私も情報セキュリティの専門家として、昨今の状況を見ていると、やはりこの数年で一番多いインシデントはランサムウェアで、どんどん進化してきており、複雑になってきています。
ランサムウェアはとても厄介で、某ゲームメーカーでのインシデントや某食品メーカーでのインシデントを見ていると、事業の停止というレベルまで脅かす存在となっていることがわかります。

事前のアンケートでも共通の質問としてあったものとして、「セキュリティはどのレベルまでやれば良いのかわからない」というのがありましたが、一つの考え方として、『例えば自社の事業が一日停止したらどれだけ売り上げがロストし、どんな損害を被るのか?』という観点から金額をはじき出すと、セキュリティ対策の参考になると思います。

(なお、日本ネットワークセキュリティ協会(JNSA)が、参考になる調査レポートを出しております。
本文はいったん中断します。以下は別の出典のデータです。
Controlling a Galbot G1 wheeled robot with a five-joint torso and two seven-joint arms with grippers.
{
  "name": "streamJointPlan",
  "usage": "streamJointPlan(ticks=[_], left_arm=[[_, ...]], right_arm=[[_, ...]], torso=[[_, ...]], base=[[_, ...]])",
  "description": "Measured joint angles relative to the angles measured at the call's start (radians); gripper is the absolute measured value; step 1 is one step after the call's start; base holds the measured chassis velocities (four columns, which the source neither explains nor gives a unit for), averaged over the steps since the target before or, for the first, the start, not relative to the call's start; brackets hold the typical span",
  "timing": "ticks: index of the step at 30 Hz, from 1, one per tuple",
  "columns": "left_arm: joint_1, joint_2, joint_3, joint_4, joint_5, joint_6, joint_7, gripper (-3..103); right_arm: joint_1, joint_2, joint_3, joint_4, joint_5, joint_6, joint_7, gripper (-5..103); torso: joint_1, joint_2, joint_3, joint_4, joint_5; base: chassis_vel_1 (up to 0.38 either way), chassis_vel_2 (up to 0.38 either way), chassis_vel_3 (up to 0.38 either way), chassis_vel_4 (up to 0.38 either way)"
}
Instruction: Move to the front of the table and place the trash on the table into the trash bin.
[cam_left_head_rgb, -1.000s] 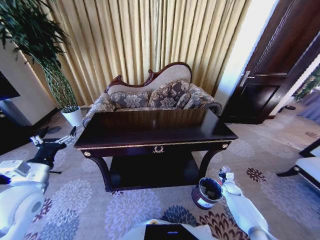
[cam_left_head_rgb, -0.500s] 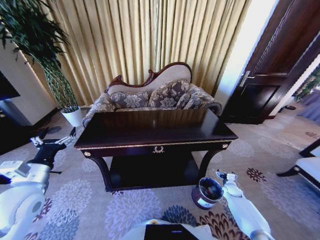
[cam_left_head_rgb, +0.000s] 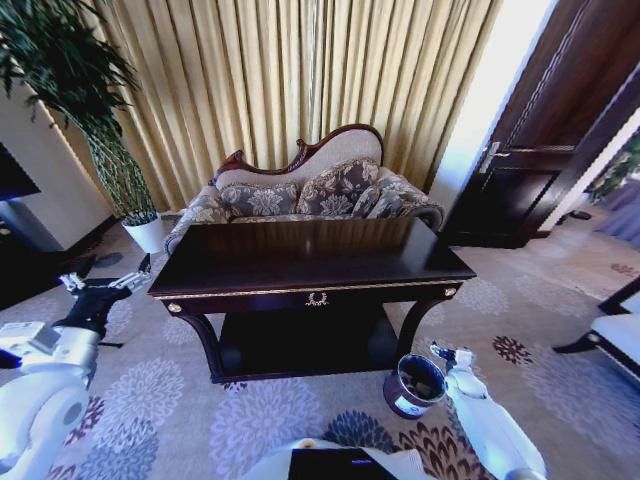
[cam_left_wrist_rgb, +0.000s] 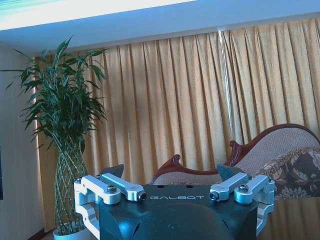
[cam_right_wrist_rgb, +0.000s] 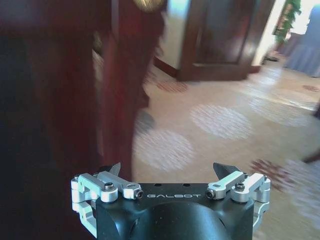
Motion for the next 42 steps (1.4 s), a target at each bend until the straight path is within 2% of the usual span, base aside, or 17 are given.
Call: streamJointPlan(ticks=[1,6,9,11,13,15,16,18,23,28,42], left_arm=[[-0.001,0.000,0.001,0.000,0.000,0.000,0.000,100],[-0.002,-0.004,0.004,0.000,0.000,0.001,-0.002,100],[-0.002,-0.011,0.006,-0.004,0.000,0.006,-0.007,100],[-0.003,-0.013,0.007,-0.005,0.000,0.008,-0.009,100],[-0.003,-0.019,0.008,-0.007,-0.001,0.012,-0.020,100],[-0.003,-0.024,0.008,-0.008,-0.001,0.014,-0.022,100],[-0.003,-0.024,0.008,-0.008,-0.001,0.014,-0.022,100],[-0.001,-0.031,0.007,-0.011,-0.002,0.014,-0.023,100],[0.003,-0.040,0.006,-0.023,-0.001,0.015,-0.023,100],[0.005,-0.043,0.009,-0.037,0.000,0.016,-0.023,100],[0.012,-0.045,0.009,-0.053,0.004,0.020,-0.021,100]], right_arm=[[-0.020,-0.010,0.004,0.070,0.032,-0.015,-0.017,100],[-0.057,-0.032,0.013,0.210,0.055,-0.018,-0.062,100],[-0.100,-0.056,0.019,0.410,0.067,-0.033,-0.068,100],[-0.112,-0.062,0.020,0.468,0.072,-0.045,-0.062,100],[-0.146,-0.084,0.022,0.656,0.092,-0.103,-0.021,100],[-0.168,-0.105,0.017,0.765,0.101,-0.128,0.004,100],[-0.168,-0.105,0.017,0.765,0.101,-0.128,0.004,100],[-0.192,-0.128,0.017,0.884,0.104,-0.150,0.018,100],[-0.221,-0.147,0.011,1.058,0.126,-0.176,0.048,100],[-0.249,-0.155,0.000,1.174,0.134,-0.196,0.061,100],[-0.303,-0.149,0.024,1.253,0.120,-0.206,0.069,100]], torso=[[0.000,0.000,0.000,0.0000,-0.0003],[0.000,0.000,0.000,0.0000,-0.0001],[0.000,0.000,0.000,0.0000,-0.0001],[0.000,0.000,0.000,0.0000,0.0001],[0.000,0.000,0.000,0.0003,-0.0006],[0.000,0.000,0.000,0.0000,-0.0004],[0.000,0.000,0.000,0.0000,-0.0004],[0.000,0.000,0.000,0.0000,-0.0005],[0.000,0.000,0.000,0.0000,-0.0002],[0.000,0.000,0.000,0.0000,-0.0002],[0.000,0.000,0.000,0.0000,-0.0001]], base=[[0.000,0.000,0.000,0.000],[0.000,0.000,0.000,0.000],[0.000,0.000,0.000,0.000],[0.000,0.000,0.000,0.000],[0.000,0.000,0.000,0.000],[0.000,0.000,0.000,0.000],[0.000,0.000,0.000,0.000],[0.000,0.000,0.000,0.000],[0.000,0.000,0.000,0.000],[0.000,0.000,0.000,0.000],[0.000,0.000,0.000,0.000]])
是非ご活用ください。 ▶インシデント損害額調査レポート 2021年版

担当者報告

ウェビナー開催となった今回も、全国からの多くのシステム管理ご担当者のご参加いただきました。

現場での復旧対応支援作業を数多くされている三国様より、昨今のインシデントの大半を占めるサイバー攻撃の実情や、被害の発生現場での対応についてお話いただきました。
報道されていないような手口があることもわかり、セキュリティ対策の重要性を改めて感じた方も多かったのではないでしょうか。

第三部の座談会では更に深いディスカッションとなり、実際のフォレンジック現場作業から判明する攻撃者側の様々な手口もトピックとして上がりました。そういったお話を受け「襟が正される」とコメントされた方が多いのが印象的でした。

参加者の声

  • 他社の方の課題・施策を知ることができて参考になった。
  • やはり専門的に扱っている方の情報は生々しくて参考になります。
  • 実際のトラブルの現場の声を踏まえた、非常にわかりやすい話だった。